Alizarin staining solution was prepared by dissolving Alizarin reagent (sigma Inc., St. Louis, MO) at 1% in deionized water. The solution was then titrated (using TRIS buffer and 0.1 N HCl) to bring the pH to 4.0–4.5. The stain was then applied by fully immersing specimens?? on cover slips for 1 hour. Excess stain was removed using deionized water, then xylene-acetone (1:1) for 30 seconds. Samples were then dried overnight prior to imaging. This protocol was used to remove Ca that was not bound to the ECM.

Specimens were imaged using optical light microscopy to first image mineralized tissue layers. Counterstaining was accomplished by staining the nuclei of hPDLF (and the plasma membranes) on glass cover slips with Weigert’s haematoxylin for 8 minutes, and then washed for 10 minutes in deionized water. Samples were then sequentially alcohol dehydrated (80–100% ethanol). Imaging of cell layers was accomplished under polarized light microscopy (BX51, Olympus Inc., Tokyo, Japan). With this staining procedure, the stain appears pink to dark-red, with pink indicating cell and tissue layer and more intense red indicating calcium incorporation.
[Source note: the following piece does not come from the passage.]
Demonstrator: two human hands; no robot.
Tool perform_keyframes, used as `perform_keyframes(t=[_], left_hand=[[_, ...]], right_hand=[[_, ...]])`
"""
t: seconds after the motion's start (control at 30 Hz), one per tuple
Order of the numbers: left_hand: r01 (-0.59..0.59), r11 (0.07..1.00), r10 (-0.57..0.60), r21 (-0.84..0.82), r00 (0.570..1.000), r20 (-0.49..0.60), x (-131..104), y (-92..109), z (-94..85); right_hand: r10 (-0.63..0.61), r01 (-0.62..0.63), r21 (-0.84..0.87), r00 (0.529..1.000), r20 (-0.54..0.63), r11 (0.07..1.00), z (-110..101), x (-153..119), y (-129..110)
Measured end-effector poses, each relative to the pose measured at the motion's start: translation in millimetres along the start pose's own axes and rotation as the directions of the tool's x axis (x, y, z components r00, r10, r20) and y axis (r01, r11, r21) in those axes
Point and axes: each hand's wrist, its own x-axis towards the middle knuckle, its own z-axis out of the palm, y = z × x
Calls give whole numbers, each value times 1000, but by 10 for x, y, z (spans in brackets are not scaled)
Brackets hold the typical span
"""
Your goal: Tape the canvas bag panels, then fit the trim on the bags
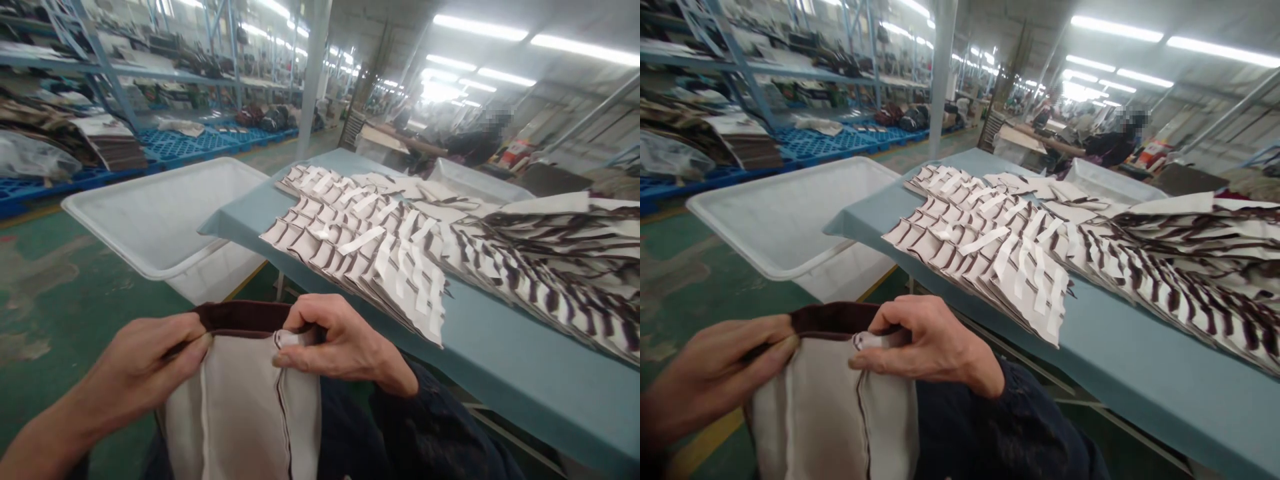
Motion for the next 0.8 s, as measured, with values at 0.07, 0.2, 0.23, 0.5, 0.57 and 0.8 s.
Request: perform_keyframes(t=[0.07, 0.2, 0.23, 0.5, 0.57, 0.8], left_hand=[[-15, 992, 21, -125, 999, 45, 68, -54, 50], [-129, 931, 188, -341, 971, 146, 93, 38, 171], [-138, 918, 211, -372, 964, 163, 95, 93, 192], [3, 857, 105, -515, 978, 180, 211, 429, 179], [30, 859, 88, -511, 975, 205, 239, 469, 162], [48, 832, 114, -553, 960, 255, 224, 437, 215]], right_hand=[[-42, 42, -2, 999, 23, 999, 19, 22, -12], [-87, 84, 37, 993, 85, 996, 92, -3, 6], [-73, 69, 44, 992, 99, 997, 111, -12, 7], [49, -87, 202, 981, 189, 976, 163, -21, 6], [66, -102, 186, 980, 190, 977, 157, -24, 22], [197, -289, 283, 929, 312, 915, 149, 18, 157]])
Specimens were also analyzed using scanning electron microscopy with electron dispersive x-ray analysis (SEM) (Hitachi S4300, 10 keV, high vacuum, Hitachi Inc., Tokyo, Japan, 10 keV). Samples were Au-coated using a sputter coater (Hummer VII, Anatech, LTD, Alexandria, VA) while mounted on sample holders and attached using carbon tape.

Statistical Analysis.

Statistical comparisons (p < 0.05 for statistical significance) were made between GCM-treated cells and control-treated cells using two-way analysis of variance (ANOVA, independent variables: time, treatment; dependent variables: gene expression, protein expression). All experiments were reputed with triplicate sampling per experiment. Internal standards and inter-well variation was also incorporated into assay measurements.

Results

Ion extracts were collected after 72 hours of soaking each bioactive glass in D-MEM. The ion concentrations for DMEM, 45S5 ion extract, and 6P53-b ion extract are reported in Table 1, with DMEM ion concentrations subtracted from 45S5 and 6P53-b ion concentrations. All ion concentrations were observed to increase after 72 hours for each GCM relative to D-MEM. Increased Mg and K was only observed for 6P53-b ion extracts.

Table 1.

Ion Extract Concentration (ppm) after 72 h

Si4+ Na+ K+ Ca2+ Mg2+ P043−
D-MEM 2.536 3498 255.1 103.5 22.19 32.53
45S5-
D-MEM
56.8 ±2.7 978.0 ±218.4 53.3 ±8.7 15.4 ±3.1
6P53b-
D-MEM
65.0±1.2 767.0 ±43.1 230.3 ±3.5 57.0±3.6 40.3±0.2 13.1±1.4

45S5-DMEM, 6P53-b-DMEM represents the concentration of each ion with the DMEM concentration subtracted from the 45S5 and 6P53-b soaked DMEM ion concentrations.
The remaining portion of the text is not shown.